Comment peut-on dans ces conditions proposer aux élèves un engagement quelconque ? L’histoire n’est pas leur histoire, la littérature est celle qu’ils apprennent par cœur. Il n’est pas utile de discuter la neutralité d’un tel enseignement, il est forcément neutre. S’il ne s’agissait que du domaine politique ou religieux ! Il est neutre parce qu’il est mort. Les professeurs pourront prêcher toutes les morales qu’ils voudront, il n’est pas au pouvoir d’un homme bon ou mauvais de ressusciter un cadavre. Je ne m’amuserai pas à dénoncer cette neutralité dans les discours ministériels. Je la rechercherai plutôt dans les sourires polis des proviseurs, dans la nécessité de prendre des décisions mûrement réfléchies, dans les piles de rapports qui s’entassent et dans le tableau d’avancement. Tout le monde est forcé d’être neutre, du proviseur à l’élève, parce que tout le monde a pris l’habitude d’une pensée sans conséquence. On a appelé cette neutralité respect de la conscience enfantine. Eh bien, il faut avouer que nous ne la respectons pas, car on dévoie plus sûrement l’enfant en lui apprenant une morale hypocrite, en la vivant devant lui, qu’en lui ouvrant les yeux sur un aspect même partiel des questions sociales. Cette neutralité serait plutôt l’hypocrisie d’un totalitarisme qui n’ose pas dire son nom : l’élève que le professeur n’éduque pas est formé par la société bourgeoise ; le jour où, à la fatalité des demi-contraintes administratives, du « pas d’histoire », succédera une pression avouée, le fascisme prendra naturellement la suite du libéralisme ; il trouvera les professeurs timides, les administrateurs dociles, les élèves indifférents ou fanatiques de n’importe quoi, et la machine toute prête pour le bon fonctionnement du système. Comme dans les autres domaines l’impuissance libérale fait place nette au triomphe de la tyrannie fasciste.

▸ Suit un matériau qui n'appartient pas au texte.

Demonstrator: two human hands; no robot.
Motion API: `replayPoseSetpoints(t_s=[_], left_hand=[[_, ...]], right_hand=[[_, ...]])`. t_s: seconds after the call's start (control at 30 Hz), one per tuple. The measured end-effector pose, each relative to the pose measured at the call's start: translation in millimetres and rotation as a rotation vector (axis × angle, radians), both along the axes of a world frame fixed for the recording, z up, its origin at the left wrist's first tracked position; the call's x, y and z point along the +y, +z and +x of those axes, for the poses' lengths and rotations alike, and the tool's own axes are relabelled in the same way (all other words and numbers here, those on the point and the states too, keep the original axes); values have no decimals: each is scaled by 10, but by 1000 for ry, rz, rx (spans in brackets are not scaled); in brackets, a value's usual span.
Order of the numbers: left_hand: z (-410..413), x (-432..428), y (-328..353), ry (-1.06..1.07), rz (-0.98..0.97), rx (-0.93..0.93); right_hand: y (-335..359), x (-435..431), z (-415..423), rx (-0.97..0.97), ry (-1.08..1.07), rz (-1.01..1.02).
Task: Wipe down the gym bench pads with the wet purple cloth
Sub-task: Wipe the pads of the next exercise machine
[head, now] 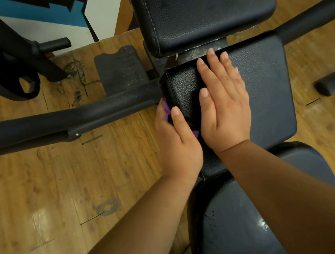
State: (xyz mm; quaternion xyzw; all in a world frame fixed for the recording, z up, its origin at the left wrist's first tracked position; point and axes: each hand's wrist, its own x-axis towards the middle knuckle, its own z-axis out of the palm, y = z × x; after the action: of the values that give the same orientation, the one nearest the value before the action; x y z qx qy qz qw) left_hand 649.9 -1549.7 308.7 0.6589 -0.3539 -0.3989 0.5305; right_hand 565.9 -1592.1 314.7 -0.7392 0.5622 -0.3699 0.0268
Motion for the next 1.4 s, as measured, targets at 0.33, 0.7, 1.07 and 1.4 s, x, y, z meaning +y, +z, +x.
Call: replayPoseSetpoints(t_s=[0.33,0.7,1.07,1.4], left_hand=[[45,-64,90,-2,114,157],[96,-240,169,50,83,84],[86,-228,199,53,151,100],[67,-159,38,70,178,173]], right_hand=[[1,2,10,28,4,-5],[31,5,-2,76,-23,8],[-160,328,-107,224,-64,72],[-190,325,-120,163,-38,42]])
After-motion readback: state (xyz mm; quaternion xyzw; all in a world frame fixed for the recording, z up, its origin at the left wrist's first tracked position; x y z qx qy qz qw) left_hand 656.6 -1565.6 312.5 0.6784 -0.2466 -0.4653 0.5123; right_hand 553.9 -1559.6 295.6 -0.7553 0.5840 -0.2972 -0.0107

Ce système repose sur une éducation qui fait appel non pas à l’esprit créateur, mais à l’esprit d’adaptation. On ne développe pas d’abord, on développe uniquement l’« Intelligence » ; pardon, j’oublie de dire que l’on développe aussi « la Personnalité ». Il reste cependant dans les classes un « déchet » d’enfants inéducables ; ce sont des crétins et tous les professeurs vous déclarent qu’un élève qui se refuse à dire en quoi Corneille est racinien est un malade mental. Or si dans ce déchet il y a des crétins, il y a aussi ceux qui sont inéducables parce qu’ils ne veulent pas être « formés ». La sélection s’opère par le milieu, la machine aboutit au triomphe du bon élève, un être pâle à la figure fine qui ne prend pas part aux jeux de ses camarades ; plus il avancera en âge, plus il s’écartera des « crétins » par les qualités et par les vices ; si le bachotage ne l’abrutit pas complètement il finira par être cette fleur suprême de la civilisation bourgeoise : l’homme cultivé. II ne pêchera pas à la ligne, il ne mangera pas sur l’herbe, il sera même original s’il a eu un professeur intelligent, et il préparera un doctorat sur « Le classicisme de Rimbaud », fournissant ainsi la preuve que les gens sans vocation ont une vocation de professeurs.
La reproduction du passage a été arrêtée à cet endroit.